▸ EXERCISE REQUIREMENTS
Make an exact copy of every entry, leaving the pictures out.
-- EXTRACTED DATA follows --
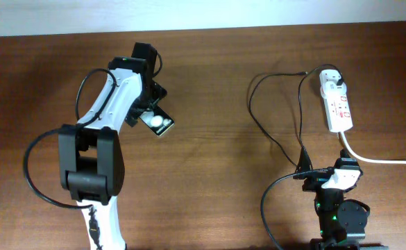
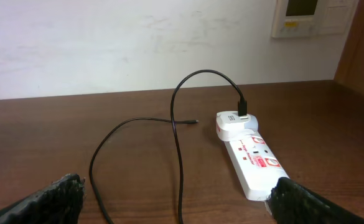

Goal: Plug charger to phone and switch on socket
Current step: 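Lower the left gripper and close it on the phone's sides, then lift the phone with the left gripper and tilt it upright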

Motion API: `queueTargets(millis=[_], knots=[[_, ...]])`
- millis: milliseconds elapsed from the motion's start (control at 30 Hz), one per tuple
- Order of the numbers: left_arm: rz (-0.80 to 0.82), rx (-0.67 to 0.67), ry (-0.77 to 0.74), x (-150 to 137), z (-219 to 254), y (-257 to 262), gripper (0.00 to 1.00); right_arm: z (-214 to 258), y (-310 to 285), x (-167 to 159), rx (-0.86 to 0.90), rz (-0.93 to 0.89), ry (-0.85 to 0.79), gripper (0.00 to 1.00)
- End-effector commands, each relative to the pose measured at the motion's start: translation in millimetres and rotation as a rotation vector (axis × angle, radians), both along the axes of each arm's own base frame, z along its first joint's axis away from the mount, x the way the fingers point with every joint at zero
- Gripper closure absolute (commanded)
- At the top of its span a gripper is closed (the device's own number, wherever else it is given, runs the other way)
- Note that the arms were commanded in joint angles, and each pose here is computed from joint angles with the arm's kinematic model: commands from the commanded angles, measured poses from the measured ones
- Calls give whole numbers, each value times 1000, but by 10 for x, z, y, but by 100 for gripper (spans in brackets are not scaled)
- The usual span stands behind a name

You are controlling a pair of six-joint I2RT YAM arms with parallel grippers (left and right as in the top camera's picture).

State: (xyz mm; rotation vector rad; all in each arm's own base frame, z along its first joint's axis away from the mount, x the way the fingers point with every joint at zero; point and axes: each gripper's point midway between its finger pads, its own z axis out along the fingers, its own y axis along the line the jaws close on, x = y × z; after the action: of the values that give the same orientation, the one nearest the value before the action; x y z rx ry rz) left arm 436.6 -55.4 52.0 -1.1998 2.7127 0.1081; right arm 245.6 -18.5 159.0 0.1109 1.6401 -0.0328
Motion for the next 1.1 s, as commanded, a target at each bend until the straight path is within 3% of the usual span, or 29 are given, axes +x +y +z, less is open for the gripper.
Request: queueTargets(millis=[0, 133, 300, 667, 1067], knots=[[90, 8, 7, -23, -43, 109, 1, -30, -2, 0, -2, -5, 5, 1], [89, -6, 13, -25, -68, 86, 1, -31, -2, 0, -2, -5, 5, 1], [77, -117, 5, 114, -309, -124, 1, -31, -2, 0, -2, -5, 5, 1], [-44, -99, 67, 116, -716, -104, 0, -31, -2, 0, -2, -5, 5, 1], [-129, -90, 112, 57, -834, -75, 28, -31, -2, 0, -2, -5, 5, 1]])
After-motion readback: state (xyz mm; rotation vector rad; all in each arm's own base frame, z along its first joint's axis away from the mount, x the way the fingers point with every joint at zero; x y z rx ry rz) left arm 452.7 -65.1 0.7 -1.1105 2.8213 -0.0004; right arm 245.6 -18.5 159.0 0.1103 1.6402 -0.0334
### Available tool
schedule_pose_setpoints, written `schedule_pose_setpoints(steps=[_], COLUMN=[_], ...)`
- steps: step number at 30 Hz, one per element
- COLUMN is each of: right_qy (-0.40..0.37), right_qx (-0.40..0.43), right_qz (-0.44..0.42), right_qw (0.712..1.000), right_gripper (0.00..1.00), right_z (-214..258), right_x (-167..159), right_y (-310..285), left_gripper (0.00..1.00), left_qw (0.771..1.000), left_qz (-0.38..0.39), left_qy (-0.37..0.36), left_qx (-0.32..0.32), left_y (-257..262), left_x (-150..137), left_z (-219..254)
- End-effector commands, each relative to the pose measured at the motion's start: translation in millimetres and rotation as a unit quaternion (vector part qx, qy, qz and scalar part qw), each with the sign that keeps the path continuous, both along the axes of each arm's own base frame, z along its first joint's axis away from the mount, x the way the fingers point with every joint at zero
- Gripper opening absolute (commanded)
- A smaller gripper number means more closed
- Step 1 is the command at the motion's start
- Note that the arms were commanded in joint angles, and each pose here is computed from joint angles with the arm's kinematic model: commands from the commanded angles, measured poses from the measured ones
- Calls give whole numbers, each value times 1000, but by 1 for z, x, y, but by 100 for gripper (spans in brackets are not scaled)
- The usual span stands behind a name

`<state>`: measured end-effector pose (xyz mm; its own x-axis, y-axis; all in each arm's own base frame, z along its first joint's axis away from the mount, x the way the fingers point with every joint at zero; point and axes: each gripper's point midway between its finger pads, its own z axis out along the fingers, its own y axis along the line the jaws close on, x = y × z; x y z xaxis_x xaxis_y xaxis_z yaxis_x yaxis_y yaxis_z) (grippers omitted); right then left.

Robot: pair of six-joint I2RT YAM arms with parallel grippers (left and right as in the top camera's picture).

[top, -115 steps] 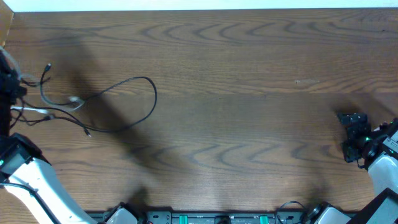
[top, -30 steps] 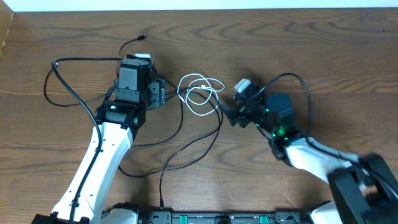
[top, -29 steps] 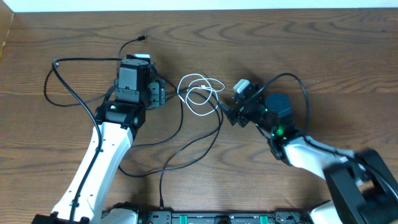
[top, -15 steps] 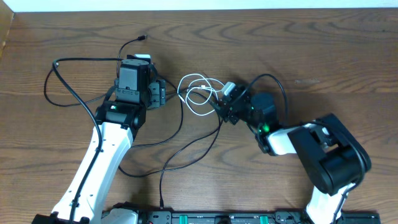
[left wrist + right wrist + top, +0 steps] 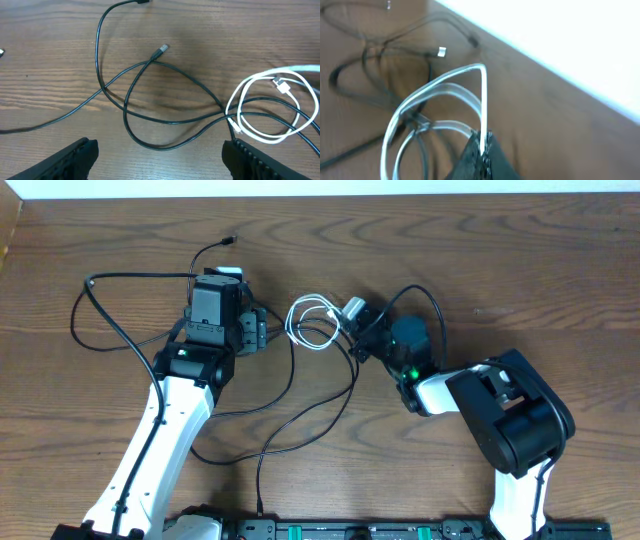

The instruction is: Untangle cables

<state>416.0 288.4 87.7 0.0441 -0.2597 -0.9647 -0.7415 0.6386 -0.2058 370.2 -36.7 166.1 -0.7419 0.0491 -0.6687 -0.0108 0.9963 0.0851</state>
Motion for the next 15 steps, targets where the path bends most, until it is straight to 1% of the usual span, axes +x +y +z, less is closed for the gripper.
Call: schedule_pose_setpoints(steps=[1,3,5,7,12,15], right_qy=[-57,-105,-138,-162,-231,-253], right_qx=[58,111,138,151,188,193], right_qz=[2,3,3,-8,-71,-91], right_qw=[997,988,981,975,952,944], right_gripper=[1,1,1,1,1,1], right_z=[48,95,131,158,232,263], right_x=[3,0,-5,-7,-9,-13], right_y=[6,4,-1,-8,-50,-75], left_gripper=[84,84,84,84,84,84], left_qw=[1000,1000,1000,1000,1000,1000], left_qz=[10,10,10,10,10,10], left_qy=[-12,-12,-12,-12,-12,-12], left_qx=[1,1,1,1,1,1], left_y=[3,3,3,3,3,3], left_x=[4,4,4,4,4,4], left_z=[9,9,9,9,9,9])
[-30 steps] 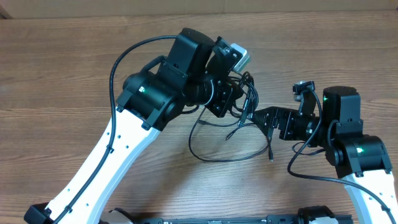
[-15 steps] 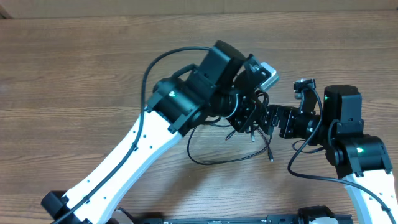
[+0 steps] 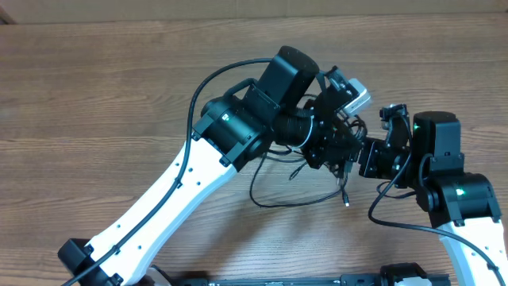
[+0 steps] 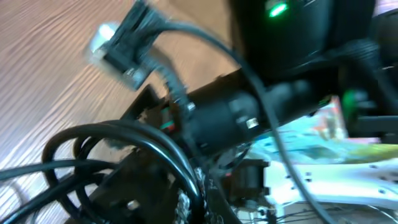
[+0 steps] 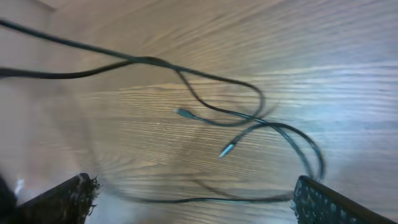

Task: Untangle cables

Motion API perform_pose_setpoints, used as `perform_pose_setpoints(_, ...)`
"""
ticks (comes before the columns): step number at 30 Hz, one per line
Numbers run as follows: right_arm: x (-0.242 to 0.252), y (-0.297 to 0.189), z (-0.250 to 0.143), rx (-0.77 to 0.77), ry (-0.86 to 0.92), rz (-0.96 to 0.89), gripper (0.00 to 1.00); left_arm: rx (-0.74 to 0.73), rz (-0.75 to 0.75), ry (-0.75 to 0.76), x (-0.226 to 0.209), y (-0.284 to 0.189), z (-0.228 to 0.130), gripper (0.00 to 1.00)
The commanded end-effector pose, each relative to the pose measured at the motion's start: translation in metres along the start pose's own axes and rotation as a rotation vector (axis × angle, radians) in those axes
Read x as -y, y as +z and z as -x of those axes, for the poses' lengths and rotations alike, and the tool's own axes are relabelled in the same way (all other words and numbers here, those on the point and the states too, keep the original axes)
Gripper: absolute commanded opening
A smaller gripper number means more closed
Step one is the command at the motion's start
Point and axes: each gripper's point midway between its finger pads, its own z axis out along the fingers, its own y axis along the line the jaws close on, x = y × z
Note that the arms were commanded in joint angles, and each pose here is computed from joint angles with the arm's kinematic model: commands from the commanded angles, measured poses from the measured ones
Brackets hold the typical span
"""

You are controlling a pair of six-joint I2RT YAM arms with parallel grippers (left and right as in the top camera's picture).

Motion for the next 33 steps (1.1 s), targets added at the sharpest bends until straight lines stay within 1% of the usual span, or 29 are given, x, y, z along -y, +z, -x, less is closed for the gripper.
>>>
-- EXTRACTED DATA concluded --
▸ RESULT
Goal: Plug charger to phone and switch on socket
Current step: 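Lower the left gripper and close it on the phone's sides, then lift the phone with the left gripper and tilt it upright
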
Motion API: `queueTargets(millis=[_], knots=[[_, ...]])`
- millis: milliseconds elapsed from the motion's start (control at 30 Hz), one per tuple
- Order of the numbers: left_arm: rz (-0.80 to 0.82), rx (-0.67 to 0.67), ry (-0.77 to 0.74), x (-150 to 137), z (-219 to 254), y (-257 to 262), gripper (0.00 to 1.00); right_arm: z (-214 to 258), y (-310 to 285), x (-167 to 159), rx (-0.86 to 0.90), rz (-0.93 to 0.89), ry (-0.85 to 0.79), gripper (0.00 to 1.00)
- End-effector commands, each relative to the pose measured at the motion's start: translation in millimetres and rotation as a rotation vector (axis × angle, radians), both along the axes of each arm's own base frame, z along its first joint's axis away from the mount, x the way the fingers point with every joint at zero
- Gripper closure absolute (commanded)
- At the top of its span a gripper is closed (the device's own number, wherever else it is given, runs the other way)
- Note that the arms were commanded in joint angles, and each pose here is computed from joint angles with the arm's kinematic model: commands from the commanded angles, measured poses from the measured ones
- Calls give whole numbers, each value times 1000, but by 10 for x, z, y, but by 100 for gripper (spans in brackets are not scaled)
- The usual span stands behind a name

You are controlling a pair of six-joint I2RT YAM arms with parallel grippers (left and right as in the top camera's picture).

State: (xyz mm; rotation vector rad; all in each arm's own base frame, z along its first joint's axis away from the mount, x the way the fingers point with every joint at zero; point and axes: each gripper's point midway between its finger pads, its own z axis out along the fingers, its own y axis along the line the jaws close on, x = y × z; after the action: of the values that give the same orientation, the one nearest the value before the action; x y z rx ry rz) left arm 436.6 -55.4 52.0 -1.1998 2.7127 0.1081; right arm 245.6 -18.5 159.0 0.1109 1.6401 -0.0328
Motion for the next 1.1 s, as commanded, a target at each bend until the straight path is within 3% of the usual span, or 29 are given, axes +x +y +z, less is open for the gripper.
Request: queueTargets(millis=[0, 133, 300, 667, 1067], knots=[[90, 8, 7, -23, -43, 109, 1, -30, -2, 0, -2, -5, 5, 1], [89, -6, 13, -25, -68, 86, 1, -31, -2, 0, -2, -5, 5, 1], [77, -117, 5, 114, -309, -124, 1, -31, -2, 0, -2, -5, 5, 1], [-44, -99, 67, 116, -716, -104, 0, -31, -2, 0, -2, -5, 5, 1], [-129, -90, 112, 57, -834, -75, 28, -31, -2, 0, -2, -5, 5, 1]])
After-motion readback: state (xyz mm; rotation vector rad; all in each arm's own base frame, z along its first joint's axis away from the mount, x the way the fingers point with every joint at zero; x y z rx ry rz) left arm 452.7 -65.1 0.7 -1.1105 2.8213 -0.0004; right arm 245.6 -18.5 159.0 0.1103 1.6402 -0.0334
### Available tool
schedule_pose_setpoints, written `schedule_pose_setpoints(steps=[_], COLUMN=[_], ...)`
- steps: step number at 30 Hz, one per element
- COLUMN is each of: right_qy (-0.40..0.37), right_qx (-0.40..0.43), right_qz (-0.44..0.42), right_qw (0.712..1.000), right_gripper (0.00..1.00), right_z (-214..258), right_x (-167..159), right_y (-310..285), left_gripper (0.00..1.00), left_qw (0.771..1.000), left_qz (-0.38..0.39), left_qy (-0.37..0.36), left_qx (-0.32..0.32), left_y (-257..262), left_x (-150..137), left_z (-219..254)
- End-effector commands, each relative to the pose measured at the motion's start: translation in millimetres and rotation as a unit quaternion (vector part qx, qy, qz and scalar part qw), each with the sign that keeps the path continuous, both along the axes of each arm's own base frame, z along its first joint's axis away from the mount, x the way the fingers point with every joint at zero
- Gripper opening absolute (commanded)
- A smaller gripper number means more closed
- Step 1 is the command at the motion's start
- Note that the arms were commanded in joint angles, and each pose here is computed from joint angles with the arm's kinematic model: commands from the commanded angles, measured poses from the measured ones
- Calls give whole numbers, each value times 1000, but by 1 for z, x, y, but by 100 for gripper (spans in brackets are not scaled)
- The usual span stands behind a name

`<state>`: measured end-effector pose (xyz mm; its own x-axis, y-axis; all in each arm's own base frame, z along its first joint's axis away from the mount, x the way the fingers point with every joint at zero; point and axes: each gripper's point midway between its finger pads, its own z axis out along the fingers, its own y axis along the line the jaws close on, x = y × z; x y z xaxis_x xaxis_y xaxis_z yaxis_x yaxis_y yaxis_z) (grippers omitted); right then left.

Robot: pair of six-joint I2RT YAM arms with parallel grippers (left and right as in the top camera's picture).

[top, -115 steps] 
[top, -30 steps] 
[top, -29 steps] 
[top, -15 steps] 
[left wrist + right wrist + top, +0 steps] 

The instruction is: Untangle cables

<state>416.0 288.4 87.7 0.0441 -0.2597 -0.9647 -0.7415 0.6386 -0.2058 370.2 -36.7 166.1 -0.7419 0.0491 -0.6687 -0.0108 0.9963 0.0851</state>
Motion for the next 15 steps, targets where the path bends most, until it is straight to 1% of the usual span, axes +x +y +z, less is closed for the gripper.
Call: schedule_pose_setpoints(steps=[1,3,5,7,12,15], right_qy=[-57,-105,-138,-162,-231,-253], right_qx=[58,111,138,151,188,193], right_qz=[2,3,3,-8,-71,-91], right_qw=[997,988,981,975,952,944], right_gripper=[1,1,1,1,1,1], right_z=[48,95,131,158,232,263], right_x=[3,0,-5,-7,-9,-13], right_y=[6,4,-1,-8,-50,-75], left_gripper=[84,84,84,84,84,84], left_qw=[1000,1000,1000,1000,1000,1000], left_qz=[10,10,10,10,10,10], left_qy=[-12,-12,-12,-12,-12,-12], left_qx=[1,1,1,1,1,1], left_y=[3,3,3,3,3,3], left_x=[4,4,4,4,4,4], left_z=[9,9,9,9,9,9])
[-30 steps] 
[-15 steps] 
[+0 steps] 
[+0 steps] 
[+0 steps] 

Task: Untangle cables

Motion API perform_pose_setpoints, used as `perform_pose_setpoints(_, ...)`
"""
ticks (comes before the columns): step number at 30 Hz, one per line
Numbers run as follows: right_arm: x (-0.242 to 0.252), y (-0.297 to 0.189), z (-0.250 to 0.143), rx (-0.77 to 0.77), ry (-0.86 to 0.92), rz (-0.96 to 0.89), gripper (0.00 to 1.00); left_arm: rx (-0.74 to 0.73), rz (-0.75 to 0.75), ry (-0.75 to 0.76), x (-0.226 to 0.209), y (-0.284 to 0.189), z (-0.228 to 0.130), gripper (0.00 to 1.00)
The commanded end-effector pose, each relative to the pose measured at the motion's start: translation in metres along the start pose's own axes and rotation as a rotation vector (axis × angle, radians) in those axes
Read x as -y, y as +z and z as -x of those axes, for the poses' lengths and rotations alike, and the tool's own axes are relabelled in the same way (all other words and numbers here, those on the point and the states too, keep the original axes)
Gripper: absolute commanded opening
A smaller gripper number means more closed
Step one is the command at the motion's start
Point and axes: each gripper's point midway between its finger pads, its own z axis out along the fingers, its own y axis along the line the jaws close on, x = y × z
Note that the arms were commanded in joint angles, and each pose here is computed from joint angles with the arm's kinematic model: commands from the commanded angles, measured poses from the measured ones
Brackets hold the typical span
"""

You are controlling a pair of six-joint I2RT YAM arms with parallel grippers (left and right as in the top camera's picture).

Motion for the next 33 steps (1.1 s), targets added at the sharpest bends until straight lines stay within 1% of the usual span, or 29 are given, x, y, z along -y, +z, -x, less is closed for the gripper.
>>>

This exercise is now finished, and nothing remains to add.